*EXERCISE AIM*
Return, from the material below, each line in which the word "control" is present.
================
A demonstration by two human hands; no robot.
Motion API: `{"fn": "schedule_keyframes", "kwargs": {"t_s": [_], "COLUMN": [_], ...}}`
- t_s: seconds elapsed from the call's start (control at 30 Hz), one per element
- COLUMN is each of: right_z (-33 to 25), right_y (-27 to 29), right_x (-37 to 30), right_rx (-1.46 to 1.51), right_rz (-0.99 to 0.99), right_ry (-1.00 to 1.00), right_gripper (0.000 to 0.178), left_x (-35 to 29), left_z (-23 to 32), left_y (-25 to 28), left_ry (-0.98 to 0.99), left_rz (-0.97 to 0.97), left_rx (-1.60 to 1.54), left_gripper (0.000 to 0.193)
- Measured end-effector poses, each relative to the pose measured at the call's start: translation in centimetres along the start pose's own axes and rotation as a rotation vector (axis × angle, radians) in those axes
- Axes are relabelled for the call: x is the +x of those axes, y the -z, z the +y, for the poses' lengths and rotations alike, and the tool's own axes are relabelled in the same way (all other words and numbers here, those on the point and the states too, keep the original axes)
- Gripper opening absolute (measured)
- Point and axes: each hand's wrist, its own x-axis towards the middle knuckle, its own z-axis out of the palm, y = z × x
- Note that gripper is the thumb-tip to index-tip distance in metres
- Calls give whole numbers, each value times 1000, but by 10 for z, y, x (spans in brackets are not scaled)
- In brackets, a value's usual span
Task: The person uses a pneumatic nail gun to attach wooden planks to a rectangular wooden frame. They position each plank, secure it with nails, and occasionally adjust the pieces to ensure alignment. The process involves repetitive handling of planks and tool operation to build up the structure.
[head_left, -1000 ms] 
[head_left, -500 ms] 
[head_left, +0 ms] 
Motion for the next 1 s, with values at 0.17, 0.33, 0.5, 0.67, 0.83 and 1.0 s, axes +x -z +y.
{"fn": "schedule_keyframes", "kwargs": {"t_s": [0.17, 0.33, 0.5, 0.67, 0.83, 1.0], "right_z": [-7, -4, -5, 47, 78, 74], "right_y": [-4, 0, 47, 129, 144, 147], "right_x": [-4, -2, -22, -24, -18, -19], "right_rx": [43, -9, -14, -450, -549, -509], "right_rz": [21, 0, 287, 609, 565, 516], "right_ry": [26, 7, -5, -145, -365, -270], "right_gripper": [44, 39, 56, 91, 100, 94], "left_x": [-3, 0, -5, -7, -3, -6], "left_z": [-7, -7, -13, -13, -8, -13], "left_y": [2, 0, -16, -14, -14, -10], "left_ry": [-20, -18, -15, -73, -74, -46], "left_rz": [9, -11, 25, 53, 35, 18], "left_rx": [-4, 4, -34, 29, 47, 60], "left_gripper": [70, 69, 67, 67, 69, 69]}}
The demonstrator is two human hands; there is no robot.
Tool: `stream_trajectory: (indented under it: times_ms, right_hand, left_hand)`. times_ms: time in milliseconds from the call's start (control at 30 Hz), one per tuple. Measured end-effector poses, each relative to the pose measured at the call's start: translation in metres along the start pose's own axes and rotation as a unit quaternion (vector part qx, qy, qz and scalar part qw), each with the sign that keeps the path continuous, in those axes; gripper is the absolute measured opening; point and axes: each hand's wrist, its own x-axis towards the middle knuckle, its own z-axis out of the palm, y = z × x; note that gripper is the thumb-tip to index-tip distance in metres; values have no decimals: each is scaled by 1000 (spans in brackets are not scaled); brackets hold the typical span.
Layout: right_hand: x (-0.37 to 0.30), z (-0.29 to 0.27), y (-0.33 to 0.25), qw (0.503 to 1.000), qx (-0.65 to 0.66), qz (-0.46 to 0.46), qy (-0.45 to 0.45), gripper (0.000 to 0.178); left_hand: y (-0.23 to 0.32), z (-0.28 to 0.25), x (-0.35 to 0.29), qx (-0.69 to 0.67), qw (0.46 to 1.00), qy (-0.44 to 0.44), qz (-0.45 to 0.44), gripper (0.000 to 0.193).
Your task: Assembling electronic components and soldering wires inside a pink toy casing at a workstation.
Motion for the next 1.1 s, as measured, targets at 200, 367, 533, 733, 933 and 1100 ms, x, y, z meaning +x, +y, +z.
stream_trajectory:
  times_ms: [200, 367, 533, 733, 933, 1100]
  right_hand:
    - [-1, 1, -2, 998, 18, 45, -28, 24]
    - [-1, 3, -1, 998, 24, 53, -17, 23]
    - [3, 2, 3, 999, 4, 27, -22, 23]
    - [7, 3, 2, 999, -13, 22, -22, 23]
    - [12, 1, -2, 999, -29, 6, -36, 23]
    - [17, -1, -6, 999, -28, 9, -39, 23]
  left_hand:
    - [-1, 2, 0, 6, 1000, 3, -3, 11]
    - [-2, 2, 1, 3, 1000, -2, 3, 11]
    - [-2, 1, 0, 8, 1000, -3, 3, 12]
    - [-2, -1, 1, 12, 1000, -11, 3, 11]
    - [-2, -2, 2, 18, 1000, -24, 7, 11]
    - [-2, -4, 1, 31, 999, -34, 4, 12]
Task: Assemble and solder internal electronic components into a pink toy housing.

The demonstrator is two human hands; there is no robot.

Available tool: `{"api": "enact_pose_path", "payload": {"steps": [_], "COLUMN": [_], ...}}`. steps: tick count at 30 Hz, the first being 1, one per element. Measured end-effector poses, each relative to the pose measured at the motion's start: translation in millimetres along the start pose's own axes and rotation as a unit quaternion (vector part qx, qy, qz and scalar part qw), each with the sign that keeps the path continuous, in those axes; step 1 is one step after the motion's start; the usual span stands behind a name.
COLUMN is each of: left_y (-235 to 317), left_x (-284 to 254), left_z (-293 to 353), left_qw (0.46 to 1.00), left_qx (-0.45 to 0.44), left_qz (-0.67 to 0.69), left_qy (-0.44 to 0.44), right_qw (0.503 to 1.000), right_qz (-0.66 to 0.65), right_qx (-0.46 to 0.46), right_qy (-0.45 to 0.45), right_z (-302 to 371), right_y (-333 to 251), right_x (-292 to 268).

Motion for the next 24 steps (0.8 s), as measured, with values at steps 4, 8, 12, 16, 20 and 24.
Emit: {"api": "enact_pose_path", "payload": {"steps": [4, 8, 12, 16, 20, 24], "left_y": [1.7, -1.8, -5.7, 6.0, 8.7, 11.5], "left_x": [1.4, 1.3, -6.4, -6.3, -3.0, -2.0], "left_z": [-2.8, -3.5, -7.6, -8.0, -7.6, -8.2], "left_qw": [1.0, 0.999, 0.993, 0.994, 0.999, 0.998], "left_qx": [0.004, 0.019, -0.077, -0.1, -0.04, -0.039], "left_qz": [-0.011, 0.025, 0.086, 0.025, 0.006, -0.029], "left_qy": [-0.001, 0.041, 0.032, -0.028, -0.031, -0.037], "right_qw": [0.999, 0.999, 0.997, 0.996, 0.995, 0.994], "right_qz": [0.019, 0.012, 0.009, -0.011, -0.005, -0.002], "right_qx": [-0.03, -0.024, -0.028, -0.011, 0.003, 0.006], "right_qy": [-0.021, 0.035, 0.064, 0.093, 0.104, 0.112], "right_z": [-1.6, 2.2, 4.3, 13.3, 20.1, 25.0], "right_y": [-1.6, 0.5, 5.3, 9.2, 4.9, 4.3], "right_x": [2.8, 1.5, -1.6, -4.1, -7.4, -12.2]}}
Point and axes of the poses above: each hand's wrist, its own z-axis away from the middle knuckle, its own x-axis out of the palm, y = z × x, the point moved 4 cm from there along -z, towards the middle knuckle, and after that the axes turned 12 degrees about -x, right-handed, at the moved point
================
*ANSWER TO THE PROBLEM*
- t_s: seconds elapsed from the call's start (control at 30 Hz), one per element
Tool: `stream_trajectory: (indented under it: times_ms, right_hand, left_hand)`. times_ms: time in milliseconds from the call's start (control at 30 Hz), one per tuple. Measured end-effector poses, each relative to the pose measured at the call's start: translation in metres along the start pose's own axes and rotation as a unit quaternion (vector part qx, qy, qz and scalar part qw), each with the sign that keeps the path continuous, in those axes; gripper is the absolute measured opening; point and axes: each hand's wrist, its own x-axis towards the middle knuckle, its own z-axis out of the palm, y = z × x; note that gripper is the thumb-tip to index-tip distance in metres; values have no decimals: each is scaled by 1000 (spans in brackets are not scaled); brackets hold the typical span.

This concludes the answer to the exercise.